"Beyond Oil" by Kenneth S. Deffeyes
"Hubbert pointed out that Spain was inadvertently devastated by New World gold and silver. During the years it plundered the New World's riches, Spain could sell gold and silver to other countries and buy anything: food, manufactured goods, art objects. By the time the flow of gold and silver ceased, Spain had lost the ability to produce anything and permanently lost its place as a world power. Hubbert's fear was that cheap oil and gas would permanently erode the industrial world's manufacturing and agricultural capability. Economists, in their all-seeing wisdom, point out that the U.S. economy today is much less dependent on energy than it was in 1980. Today, 92 percent of our economy provides services; petroleum is not supposed to matter. I shudder, remembering Hubbert's talking across a cafeteria about Spain. As long as the world will trade us oil in exchange for Microsoft software and Walt Disney movies, we're in fat city. Hearing that the U.S. service economy is being outsourced to India should be accompanied by Prewett bugling 'taps.'"
"Beyond Oil" first appeared in 2005, just before the peak in world oil production predicted in 2006. The author, both a geologist and oilman, outlines the problem of oil scarcity in a world economy predicated upon the discovery, marketability, and widespread use of fossil fuels. At no time does this book speculate upon the subject of global warming. Instead, what the author does is lay out the history behind our dependence on oil, the very real problem of scarcity hanging on the horizon, and proposed alternatives to the use of oil and natural gas.

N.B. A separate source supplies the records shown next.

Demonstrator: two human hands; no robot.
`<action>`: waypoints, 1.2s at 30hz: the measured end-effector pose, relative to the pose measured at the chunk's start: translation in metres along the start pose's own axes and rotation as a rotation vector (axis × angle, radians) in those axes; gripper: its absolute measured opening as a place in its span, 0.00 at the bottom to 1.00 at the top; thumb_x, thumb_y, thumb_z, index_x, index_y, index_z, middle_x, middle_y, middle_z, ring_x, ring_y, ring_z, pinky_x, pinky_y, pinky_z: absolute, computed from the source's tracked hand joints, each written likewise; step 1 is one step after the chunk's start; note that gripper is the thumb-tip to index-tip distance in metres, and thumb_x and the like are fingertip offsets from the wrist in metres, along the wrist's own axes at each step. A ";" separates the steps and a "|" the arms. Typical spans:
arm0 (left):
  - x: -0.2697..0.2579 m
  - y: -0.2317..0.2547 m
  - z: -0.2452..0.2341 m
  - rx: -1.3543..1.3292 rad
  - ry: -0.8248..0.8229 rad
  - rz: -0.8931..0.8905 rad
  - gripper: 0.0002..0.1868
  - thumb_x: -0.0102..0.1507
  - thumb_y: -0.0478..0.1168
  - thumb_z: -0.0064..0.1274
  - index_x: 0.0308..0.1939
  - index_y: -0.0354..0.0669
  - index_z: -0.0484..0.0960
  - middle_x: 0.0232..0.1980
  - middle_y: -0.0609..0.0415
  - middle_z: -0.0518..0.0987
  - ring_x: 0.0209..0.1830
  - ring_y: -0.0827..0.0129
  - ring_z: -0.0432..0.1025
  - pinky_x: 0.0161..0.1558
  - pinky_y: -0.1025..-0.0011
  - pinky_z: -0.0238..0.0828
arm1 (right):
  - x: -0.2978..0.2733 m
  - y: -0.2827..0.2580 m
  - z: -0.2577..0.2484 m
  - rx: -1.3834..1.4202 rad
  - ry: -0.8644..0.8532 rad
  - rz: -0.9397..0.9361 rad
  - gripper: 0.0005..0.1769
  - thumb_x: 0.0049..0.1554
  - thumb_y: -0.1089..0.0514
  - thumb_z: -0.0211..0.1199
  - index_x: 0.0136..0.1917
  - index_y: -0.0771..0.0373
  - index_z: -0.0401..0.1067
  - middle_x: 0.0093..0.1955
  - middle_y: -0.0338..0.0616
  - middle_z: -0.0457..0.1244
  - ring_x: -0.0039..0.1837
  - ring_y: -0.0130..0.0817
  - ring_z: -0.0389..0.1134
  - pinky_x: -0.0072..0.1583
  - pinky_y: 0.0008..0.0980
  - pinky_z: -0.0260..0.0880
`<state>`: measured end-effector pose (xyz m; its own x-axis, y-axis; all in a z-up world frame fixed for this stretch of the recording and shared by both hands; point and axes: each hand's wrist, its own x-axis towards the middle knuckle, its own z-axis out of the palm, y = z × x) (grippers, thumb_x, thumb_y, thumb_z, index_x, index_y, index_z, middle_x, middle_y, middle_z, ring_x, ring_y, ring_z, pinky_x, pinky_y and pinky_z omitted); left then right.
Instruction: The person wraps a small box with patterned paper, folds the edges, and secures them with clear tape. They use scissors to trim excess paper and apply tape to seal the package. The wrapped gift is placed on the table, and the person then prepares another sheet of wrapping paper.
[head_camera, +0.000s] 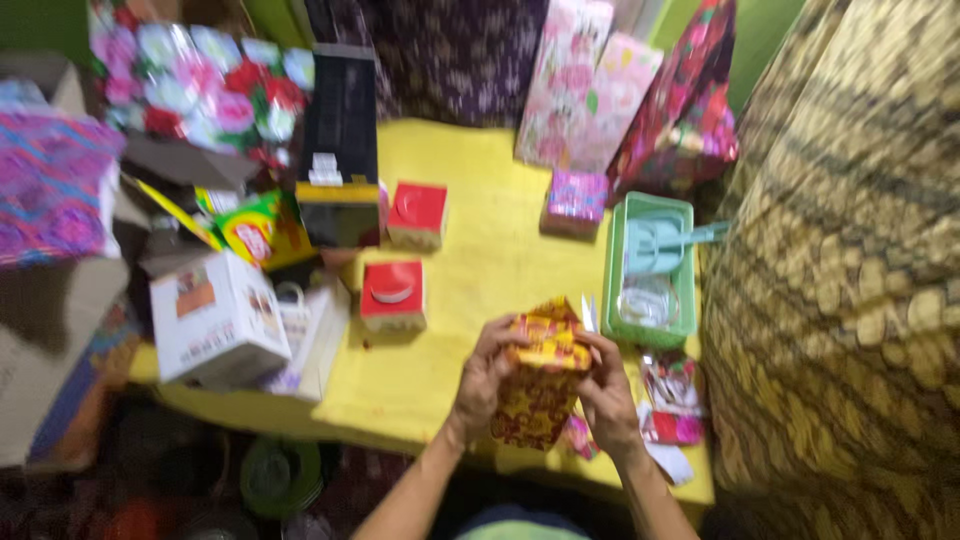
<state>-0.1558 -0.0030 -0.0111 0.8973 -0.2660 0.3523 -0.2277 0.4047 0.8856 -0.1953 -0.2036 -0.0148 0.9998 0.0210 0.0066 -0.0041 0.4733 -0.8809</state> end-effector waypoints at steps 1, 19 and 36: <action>0.007 0.001 -0.003 0.028 -0.022 0.034 0.14 0.70 0.48 0.53 0.56 0.47 0.80 0.75 0.50 0.64 0.73 0.61 0.65 0.72 0.61 0.67 | 0.002 -0.001 0.005 0.010 -0.057 -0.057 0.42 0.54 0.72 0.60 0.78 0.55 0.53 0.71 0.47 0.56 0.65 0.39 0.56 0.62 0.39 0.62; 0.039 0.013 -0.036 0.058 -0.118 -0.243 0.35 0.63 0.32 0.57 0.73 0.37 0.64 0.71 0.48 0.70 0.72 0.65 0.63 0.71 0.69 0.57 | 0.046 0.020 0.013 -0.305 0.036 -0.121 0.49 0.45 0.70 0.75 0.76 0.57 0.58 0.76 0.42 0.56 0.74 0.35 0.60 0.68 0.38 0.69; 0.049 -0.013 -0.020 0.255 0.115 -0.146 0.21 0.65 0.28 0.48 0.63 0.34 0.73 0.57 0.51 0.77 0.58 0.71 0.71 0.62 0.73 0.67 | 0.041 0.002 0.022 -0.416 0.023 -0.169 0.42 0.47 0.69 0.73 0.74 0.57 0.64 0.74 0.43 0.59 0.74 0.35 0.61 0.70 0.40 0.67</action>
<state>-0.1015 -0.0034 -0.0112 0.9610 -0.1989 0.1919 -0.1676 0.1327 0.9769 -0.1550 -0.1823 -0.0062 0.9859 -0.0484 0.1602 0.1635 0.0742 -0.9837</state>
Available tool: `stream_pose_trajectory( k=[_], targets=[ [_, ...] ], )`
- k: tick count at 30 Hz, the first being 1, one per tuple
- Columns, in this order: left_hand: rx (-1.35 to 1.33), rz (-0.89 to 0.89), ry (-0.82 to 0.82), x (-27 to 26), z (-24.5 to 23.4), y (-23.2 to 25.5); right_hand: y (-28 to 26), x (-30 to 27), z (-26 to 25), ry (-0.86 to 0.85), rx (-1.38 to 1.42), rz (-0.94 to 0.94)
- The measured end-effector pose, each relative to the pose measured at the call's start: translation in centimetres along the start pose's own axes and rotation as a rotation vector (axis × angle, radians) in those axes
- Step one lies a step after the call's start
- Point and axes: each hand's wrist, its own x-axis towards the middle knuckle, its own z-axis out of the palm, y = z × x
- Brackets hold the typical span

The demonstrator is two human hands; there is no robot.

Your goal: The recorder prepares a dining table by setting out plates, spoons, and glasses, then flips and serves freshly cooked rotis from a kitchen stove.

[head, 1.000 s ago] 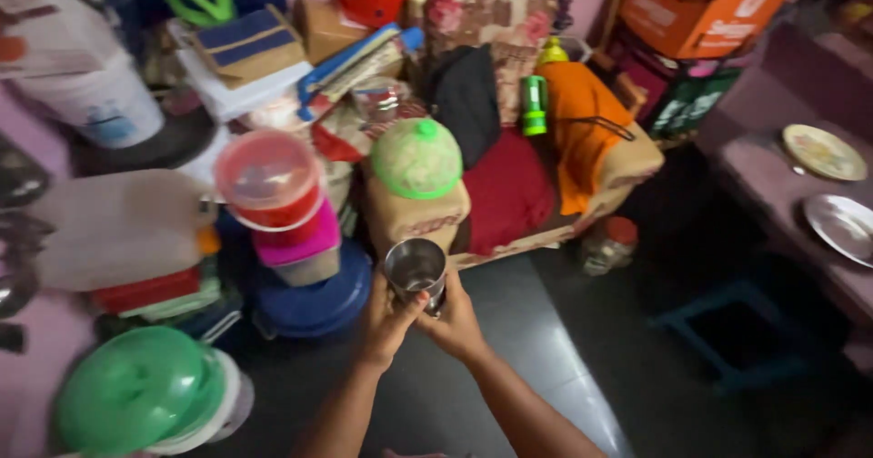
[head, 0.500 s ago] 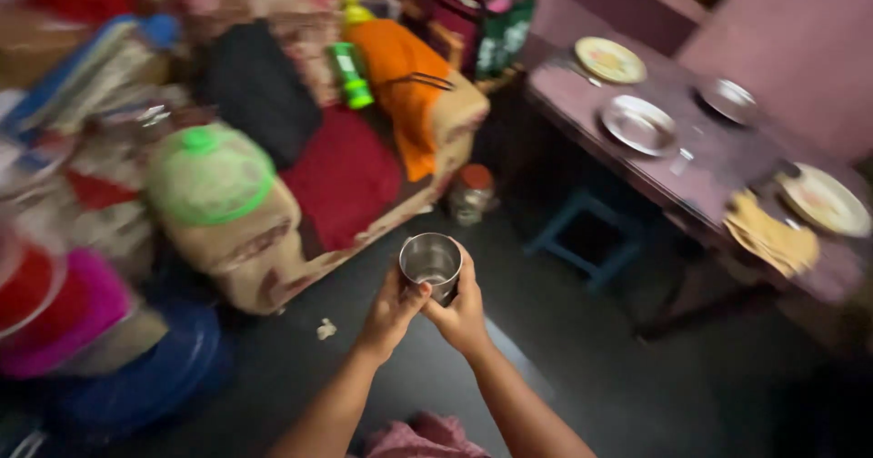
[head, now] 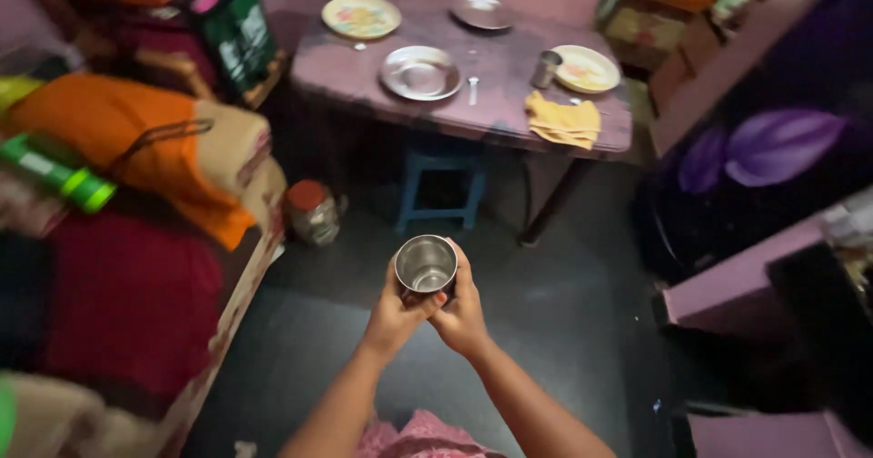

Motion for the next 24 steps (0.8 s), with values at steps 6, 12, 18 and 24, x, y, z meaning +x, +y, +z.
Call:
stream_pose_trajectory(
  k=[6,12,18,24],
  targets=[
    [0.009,-0.079,-0.03,7.5,-2.0,1.1,1.7,7.0,0.0,0.054,-0.143,0.091],
    [-0.036,-0.029,-0.068,13.9,-5.4,0.8,5.0,12.1,1.5,0.1,-0.236,0.038],
    [0.108,-0.019,0.043,18.5,-7.3,1.0,8.5,14.6,1.9,0.085,-0.231,0.183],
    [0.09,-0.019,0.07,23.1,-9.9,0.0,14.8,17.3,0.5,0.12,-0.194,0.284]
  ],
)
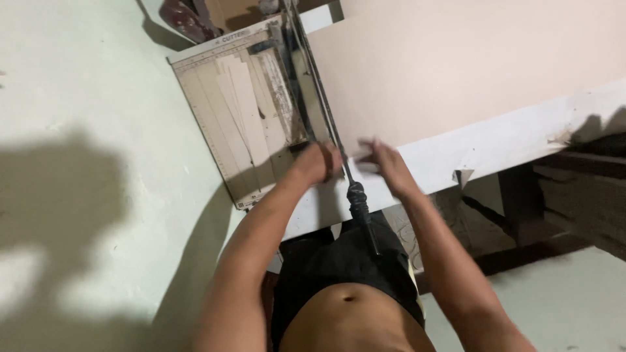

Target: The person uses a manual paper cutter to trim a large sheet of light-colored paper. They align the paper against the guide, pull down the cutting arm to slice the sheet, and then remove the cut piece. This process is repeated multiple times to cut the paper into smaller sections.

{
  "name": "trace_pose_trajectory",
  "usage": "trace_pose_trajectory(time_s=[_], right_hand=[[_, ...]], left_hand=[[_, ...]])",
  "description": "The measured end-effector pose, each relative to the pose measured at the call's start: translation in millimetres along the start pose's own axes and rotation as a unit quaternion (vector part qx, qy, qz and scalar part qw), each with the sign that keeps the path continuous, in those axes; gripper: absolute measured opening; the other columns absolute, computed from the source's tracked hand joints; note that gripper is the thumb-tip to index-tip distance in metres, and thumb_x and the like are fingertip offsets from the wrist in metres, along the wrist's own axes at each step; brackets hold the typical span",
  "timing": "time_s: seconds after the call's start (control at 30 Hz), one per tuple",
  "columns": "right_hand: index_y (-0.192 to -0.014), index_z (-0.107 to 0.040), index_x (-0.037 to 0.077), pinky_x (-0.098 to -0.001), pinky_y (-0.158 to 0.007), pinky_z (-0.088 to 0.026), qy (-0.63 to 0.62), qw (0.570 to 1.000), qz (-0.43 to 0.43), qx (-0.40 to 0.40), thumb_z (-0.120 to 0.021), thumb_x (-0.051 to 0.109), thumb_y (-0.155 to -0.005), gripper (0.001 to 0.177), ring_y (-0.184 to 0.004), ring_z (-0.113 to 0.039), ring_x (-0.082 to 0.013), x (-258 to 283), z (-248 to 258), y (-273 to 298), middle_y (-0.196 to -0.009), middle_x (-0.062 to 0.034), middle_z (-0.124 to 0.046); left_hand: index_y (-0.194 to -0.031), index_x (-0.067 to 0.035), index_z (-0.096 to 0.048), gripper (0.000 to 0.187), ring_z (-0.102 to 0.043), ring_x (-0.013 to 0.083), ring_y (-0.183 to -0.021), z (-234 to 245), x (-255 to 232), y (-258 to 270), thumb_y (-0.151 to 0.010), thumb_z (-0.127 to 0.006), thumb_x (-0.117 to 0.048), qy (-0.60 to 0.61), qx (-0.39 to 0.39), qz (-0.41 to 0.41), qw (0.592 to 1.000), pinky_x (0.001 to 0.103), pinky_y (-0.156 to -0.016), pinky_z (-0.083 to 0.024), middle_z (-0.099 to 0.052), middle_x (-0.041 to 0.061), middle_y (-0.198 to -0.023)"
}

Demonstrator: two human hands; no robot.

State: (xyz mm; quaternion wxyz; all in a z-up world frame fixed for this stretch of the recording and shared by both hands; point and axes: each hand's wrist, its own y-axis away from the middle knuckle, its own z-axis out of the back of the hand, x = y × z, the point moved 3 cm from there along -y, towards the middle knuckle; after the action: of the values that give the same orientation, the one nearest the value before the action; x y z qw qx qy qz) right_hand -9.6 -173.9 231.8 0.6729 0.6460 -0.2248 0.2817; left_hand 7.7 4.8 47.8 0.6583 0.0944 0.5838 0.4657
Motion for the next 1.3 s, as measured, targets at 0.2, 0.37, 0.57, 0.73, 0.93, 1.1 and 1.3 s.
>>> trace_pose_trajectory(time_s=[0.2, 0.37, 0.57, 0.73, 0.93, 1.1, 1.3], right_hand=[[-0.158, -0.037, 0.0, -0.054, -0.131, -0.012, 0.04, 0.998, -0.003, 0.043, -0.03, 0.064, -0.106, 0.083, -0.155, -0.021, -0.0439, -3.7, -59.2, -79.1, -0.164, -0.0288, -0.029], [-0.152, -0.049, 0.003, -0.0584, -0.12, -0.034, -0.131, 0.988, -0.016, 0.076, -0.045, 0.049, -0.108, 0.064, -0.146, -0.039, -0.0431, -77.9, -37.2, -90.1, -0.155, -0.025, -0.046], [-0.14, -0.041, 0.004, -0.0521, -0.082, -0.062, -0.24, 0.926, -0.056, -0.286, -0.071, 0.043, -0.099, 0.063, -0.087, -0.072, -0.0292, -190.5, 59.1, -97.0, -0.104, -0.0152, -0.066], [-0.148, -0.025, 0.025, -0.0432, -0.093, -0.063, -0.426, 0.887, -0.061, -0.167, -0.071, 0.043, -0.103, 0.067, -0.096, -0.068, -0.0278, -182.6, 113.6, -96.0, -0.108, -0.007, -0.053], [-0.113, -0.049, 0.015, -0.0446, -0.081, -0.068, -0.371, 0.913, -0.066, -0.155, -0.076, 0.018, -0.099, 0.03, -0.086, -0.074, -0.0289, -207.1, 97.5, -48.7, -0.096, -0.0014, -0.058], [-0.114, -0.05, 0.006, -0.053, -0.081, -0.067, -0.304, 0.934, -0.054, -0.179, -0.071, 0.021, -0.102, 0.028, -0.093, -0.075, -0.0318, -170.0, 66.6, -57.8, -0.102, -0.0094, -0.068], [-0.114, -0.061, 0.011, -0.0544, -0.09, -0.062, -0.241, 0.958, -0.049, -0.144, -0.067, 0.028, -0.105, 0.02, -0.101, -0.076, -0.0309, -146.2, 66.8, -75.1, -0.102, -0.0077, -0.069]], left_hand=[[-0.067, -0.029, -0.074, 0.024, -0.066, 0.0196, -0.061, 17.3, -25.6, 68.3, -0.08, -0.068, -0.01, -0.483, -0.145, -0.272, 0.819, 0.036, -0.059, -0.049, -0.073, -0.001, -0.064], [-0.096, -0.015, -0.072, 0.008, -0.07, 0.0301, -0.087, 60.2, 49.8, 88.2, -0.09, -0.069, -0.011, -0.444, -0.051, -0.115, 0.887, 0.048, -0.072, -0.054, -0.066, 0.006, -0.108], [-0.146, -0.021, -0.051, 0.042, -0.053, 0.0376, -0.133, 115.6, 22.7, 105.2, -0.107, -0.045, -0.036, -0.262, -0.07, 0.104, 0.957, 0.051, -0.106, -0.047, -0.041, 0.011, -0.156], [-0.143, -0.014, -0.053, 0.038, -0.06, 0.0382, -0.121, 110.0, -18.7, 110.5, -0.105, -0.055, -0.02, -0.317, -0.093, 0.068, 0.942, 0.052, -0.093, -0.055, -0.032, 0.014, -0.16], [-0.147, -0.011, -0.049, 0.044, -0.067, 0.0349, -0.112, 102.9, -51.7, 104.8, -0.105, -0.056, -0.018, -0.176, -0.124, 0.095, 0.972, 0.05, -0.091, -0.056, -0.031, 0.018, -0.159], [-0.163, -0.019, -0.026, 0.078, -0.017, 0.0489, -0.151, 101.7, -80.8, 83.7, -0.1, -0.07, -0.033, -0.168, -0.18, 0.06, 0.967, 0.067, -0.119, -0.026, -0.023, 0.025, -0.161], [-0.166, -0.015, 0.0, 0.12, 0.004, 0.052, -0.153, 74.7, -68.3, 30.9, -0.085, -0.085, -0.041, -0.233, -0.121, 0.175, 0.949, 0.081, -0.112, -0.022, 0.008, 0.032, -0.165]])
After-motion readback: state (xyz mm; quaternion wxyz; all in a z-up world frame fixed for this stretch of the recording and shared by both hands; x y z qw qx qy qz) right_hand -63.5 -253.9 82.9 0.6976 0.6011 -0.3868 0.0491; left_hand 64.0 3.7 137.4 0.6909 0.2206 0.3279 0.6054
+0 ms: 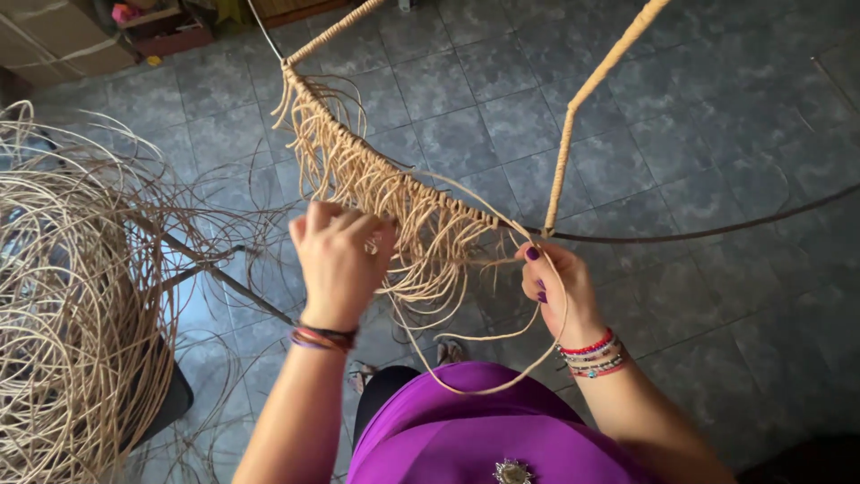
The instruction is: Attaching natural fiber strands to a frame using a looping technique to create a fringe.
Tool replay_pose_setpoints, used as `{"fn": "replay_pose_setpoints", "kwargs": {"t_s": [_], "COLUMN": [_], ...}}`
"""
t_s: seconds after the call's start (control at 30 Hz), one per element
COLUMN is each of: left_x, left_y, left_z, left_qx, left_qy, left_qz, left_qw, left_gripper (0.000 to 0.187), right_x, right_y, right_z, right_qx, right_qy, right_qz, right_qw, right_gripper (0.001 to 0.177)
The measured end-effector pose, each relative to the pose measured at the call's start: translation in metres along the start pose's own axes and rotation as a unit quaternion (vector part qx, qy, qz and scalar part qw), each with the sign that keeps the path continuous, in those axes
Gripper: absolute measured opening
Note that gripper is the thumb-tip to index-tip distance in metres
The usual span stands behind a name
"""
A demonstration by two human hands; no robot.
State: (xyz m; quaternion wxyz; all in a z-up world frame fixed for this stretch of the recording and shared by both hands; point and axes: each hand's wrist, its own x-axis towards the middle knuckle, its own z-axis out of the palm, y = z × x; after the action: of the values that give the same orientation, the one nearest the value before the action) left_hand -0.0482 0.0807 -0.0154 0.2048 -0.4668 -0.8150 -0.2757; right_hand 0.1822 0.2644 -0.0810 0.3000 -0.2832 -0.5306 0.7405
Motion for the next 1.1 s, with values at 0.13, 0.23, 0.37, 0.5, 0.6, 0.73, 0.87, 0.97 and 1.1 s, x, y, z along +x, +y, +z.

Alternative energy sources are discussed in detail. Hydrogen, nuclear power, coal, and tar sands are cataloged and presented for our inspection - warts and all. What emerges is a picture of a world in crisis, and this crisis is due to our failure to explore more realistic options in the face of a world oil shortage.
This book offers an excellent description of how we use natural resources to keep our economies going. It is well thought-out, well researched, and the author has excellent credentials to back up his arguments. What makes this book even more relevant are many of the troubles that the U.S. economy has been experiencing since this book appeared. After reading this book, I can appreciate more of President Obama's economic policy, even if I haven't always agreed with it.
This book gets a bit "scientific" at times (yes, there are equations), but it's short, and I read it through in a couple of days. I'm not going to say that our collective futures hinge upon reading "Beyond Oil," but it does offer a refreshingly simplistic look at a very, very complex problem.